Als onafhankelijke versie worden wijzigingen die u aanbrengt in uw fork, zoals het toevoegen van doorvoeringen of vertakkingen, verborgen in de oorspronkelijke opslagplaats. Als u de wijzigingen in de codebasis wilt samenvoegen in de oorspronkelijke opslagplaats, moet u een pull-aanvraag (PR) maken om een beoordeling en goedkeuring van deze wijzigingen aan te vragen.

Het forkingsproces brengt geen machtigingen, beleidsregels of build-pijplijnen van de oorspronkelijke opslagplaats over naar uw fork.

In dit artikel vindt u informatie over het werken met forks in Git-opslagplaatsen van Azure Repos en vindt u koppelingen naar GitHub-inhoud waarin wordt beschreven hoe u Forks beheert in GitHub-opslagplaatsen.

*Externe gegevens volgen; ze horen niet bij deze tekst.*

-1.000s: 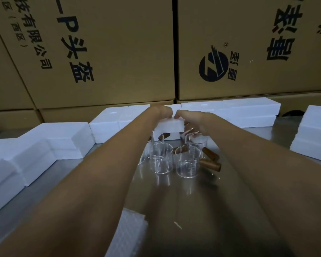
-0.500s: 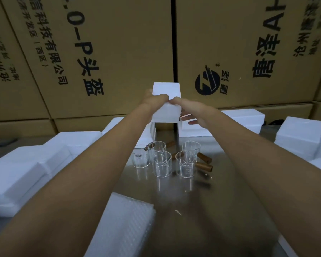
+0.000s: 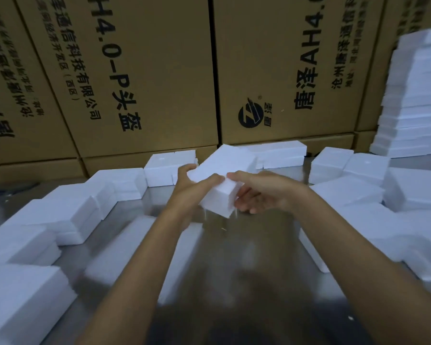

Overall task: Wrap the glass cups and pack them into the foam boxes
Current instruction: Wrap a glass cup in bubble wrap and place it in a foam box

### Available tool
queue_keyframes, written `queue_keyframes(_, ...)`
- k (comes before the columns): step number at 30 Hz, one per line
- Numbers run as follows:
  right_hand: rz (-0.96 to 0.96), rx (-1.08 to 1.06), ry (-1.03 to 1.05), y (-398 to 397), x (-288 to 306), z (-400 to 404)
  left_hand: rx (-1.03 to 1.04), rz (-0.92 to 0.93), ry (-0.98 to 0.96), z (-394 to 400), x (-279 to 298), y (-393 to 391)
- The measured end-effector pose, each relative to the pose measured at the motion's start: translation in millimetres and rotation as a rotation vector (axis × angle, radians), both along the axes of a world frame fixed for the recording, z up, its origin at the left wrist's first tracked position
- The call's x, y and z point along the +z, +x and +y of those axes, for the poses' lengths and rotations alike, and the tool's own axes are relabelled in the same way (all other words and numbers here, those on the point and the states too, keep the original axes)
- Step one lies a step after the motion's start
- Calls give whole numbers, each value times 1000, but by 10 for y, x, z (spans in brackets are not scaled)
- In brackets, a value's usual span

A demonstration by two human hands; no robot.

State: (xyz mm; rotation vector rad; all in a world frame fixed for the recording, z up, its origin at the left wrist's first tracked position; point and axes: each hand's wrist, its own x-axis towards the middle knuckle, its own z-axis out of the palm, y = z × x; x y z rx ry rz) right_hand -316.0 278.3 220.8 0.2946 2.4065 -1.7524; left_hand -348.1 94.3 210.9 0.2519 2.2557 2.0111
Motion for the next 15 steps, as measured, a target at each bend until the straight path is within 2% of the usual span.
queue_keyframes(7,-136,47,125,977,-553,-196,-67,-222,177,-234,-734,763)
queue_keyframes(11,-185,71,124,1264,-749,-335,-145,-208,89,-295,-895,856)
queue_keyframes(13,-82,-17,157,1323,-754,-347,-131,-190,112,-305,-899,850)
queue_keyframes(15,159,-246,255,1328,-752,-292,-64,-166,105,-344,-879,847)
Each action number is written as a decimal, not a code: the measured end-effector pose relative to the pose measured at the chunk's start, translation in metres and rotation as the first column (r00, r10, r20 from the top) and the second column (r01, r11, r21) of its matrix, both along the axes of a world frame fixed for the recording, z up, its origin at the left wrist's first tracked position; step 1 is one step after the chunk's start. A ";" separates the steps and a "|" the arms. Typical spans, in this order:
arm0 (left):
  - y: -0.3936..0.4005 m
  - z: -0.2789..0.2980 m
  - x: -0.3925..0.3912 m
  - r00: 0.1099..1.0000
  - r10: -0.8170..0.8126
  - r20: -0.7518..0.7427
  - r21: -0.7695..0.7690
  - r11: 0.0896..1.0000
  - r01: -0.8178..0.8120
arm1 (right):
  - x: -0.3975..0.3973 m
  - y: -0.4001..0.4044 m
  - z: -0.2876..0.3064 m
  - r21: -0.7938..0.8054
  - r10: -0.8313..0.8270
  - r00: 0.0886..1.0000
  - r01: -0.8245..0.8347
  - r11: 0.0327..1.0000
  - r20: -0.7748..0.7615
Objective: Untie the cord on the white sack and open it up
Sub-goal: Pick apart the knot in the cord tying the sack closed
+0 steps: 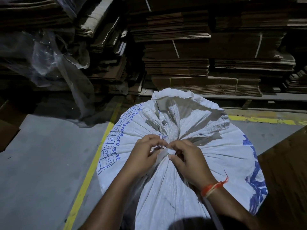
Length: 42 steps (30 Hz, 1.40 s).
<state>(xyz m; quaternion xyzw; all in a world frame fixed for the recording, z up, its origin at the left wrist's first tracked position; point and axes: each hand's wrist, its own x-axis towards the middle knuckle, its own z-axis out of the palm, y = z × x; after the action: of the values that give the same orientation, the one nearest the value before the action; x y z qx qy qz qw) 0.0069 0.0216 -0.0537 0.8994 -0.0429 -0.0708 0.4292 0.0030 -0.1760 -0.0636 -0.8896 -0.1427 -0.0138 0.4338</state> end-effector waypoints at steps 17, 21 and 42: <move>-0.006 0.005 -0.001 1.000 0.024 -0.016 0.138 0.990 -0.022 | -0.008 -0.004 0.003 0.163 -0.088 0.989 0.107 0.981 -0.118; -0.006 0.005 -0.001 1.000 0.025 -0.001 0.136 0.990 -0.024 | -0.006 -0.002 0.001 0.153 -0.107 0.987 0.125 0.980 -0.119; -0.010 0.016 -0.006 0.999 0.031 -0.022 0.114 0.993 -0.029 | -0.008 -0.002 -0.001 0.166 -0.094 0.989 0.111 0.980 -0.110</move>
<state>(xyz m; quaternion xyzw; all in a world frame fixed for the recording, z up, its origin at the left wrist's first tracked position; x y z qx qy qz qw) 0.0008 0.0114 -0.0381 0.9221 -0.0201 -0.0774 0.3787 -0.0045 -0.1784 -0.0651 -0.8546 -0.0725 -0.0031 0.5141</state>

In dit artikel leert u het volgende:

  • Code delen tussen forks
  • Kiezen tussen vertakkingen en forks
  • Repo-forks inschakelen
  • Een fork maken
  • Uw fork lokaal klonen
  • Lokale wijzigingen naar uw fork pushen
  • Een pull-aanvraag maken en voltooien
  • Uw fork synchroniseren

Vereisten voor toegang tot Azure-opslagplaatsen

  • Opslagplaatsen moeten zijn ingeschakeld in uw Azure DevOps-projectinstellingen. Als de opslagplaatshub en de bijbehorende pagina's niet worden weergegeven, raadpleegt u Een Azure DevOps-service in- of uitschakelen om opslagplaatsen opnieuw in of uit te schakelen.

  • Als u code in privéprojecten wilt weergeven, moet u lid zijn van een Azure DevOps-project met basistoegangsniveau of hoger. Voor openbare projecten kan iedereen de code bekijken.

  • Als u code voor een privéproject wilt klonen of hieraan wilt bijdragen, moet u lid zijn van de beveiligingsgroep Inzenders of de bijbehorende machtigingen hebben ingesteld. Voor openbare projecten kan iedereen code klonen en bijdragen. Zie Wat is een openbaar project voor meer informatie ?

    Notitie

    Voor openbare projecten hebben gebruikers aan belanghebbenden volledige toegang tot Azure-opslagplaatsen.

  • Opslagplaatsen moeten zijn ingeschakeld in uw Azure DevOps-projectinstellingen. Als de opslagplaatshub en de bijbehorende pagina's niet worden weergegeven, raadpleegt u Een Azure DevOps-service in- of uitschakelen om opslagplaatsen opnieuw in of uit te schakelen.

  • Als u code wilt weergeven, moet u lid zijn van het Azure DevOps-project met Basic-toegang of hoger. Als u geen projectlid bent, wordt u toegevoegd.

  • Als u code wilt klonen of hieraan wilt bijdragen, moet u lid zijn van de beveiligingsgroep Inzenders of de bijbehorende machtigingen hebben in het project dat u wilt wijzigen.

Code delen tussen forks

De oorspronkelijke opslagplaats wordt vaak de upstream-opslagplaats genoemd. U kunt PULL's maken om wijzigingen in beide richtingen samen te voegen: van fork naar upstream of upstream naar fork. De meest voorkomende richting is van fork naar upstream. De machtigingen, beleidsregels, builds en werkitems van de doelopslagplaats zijn van toepassing op de pull-aanvraag.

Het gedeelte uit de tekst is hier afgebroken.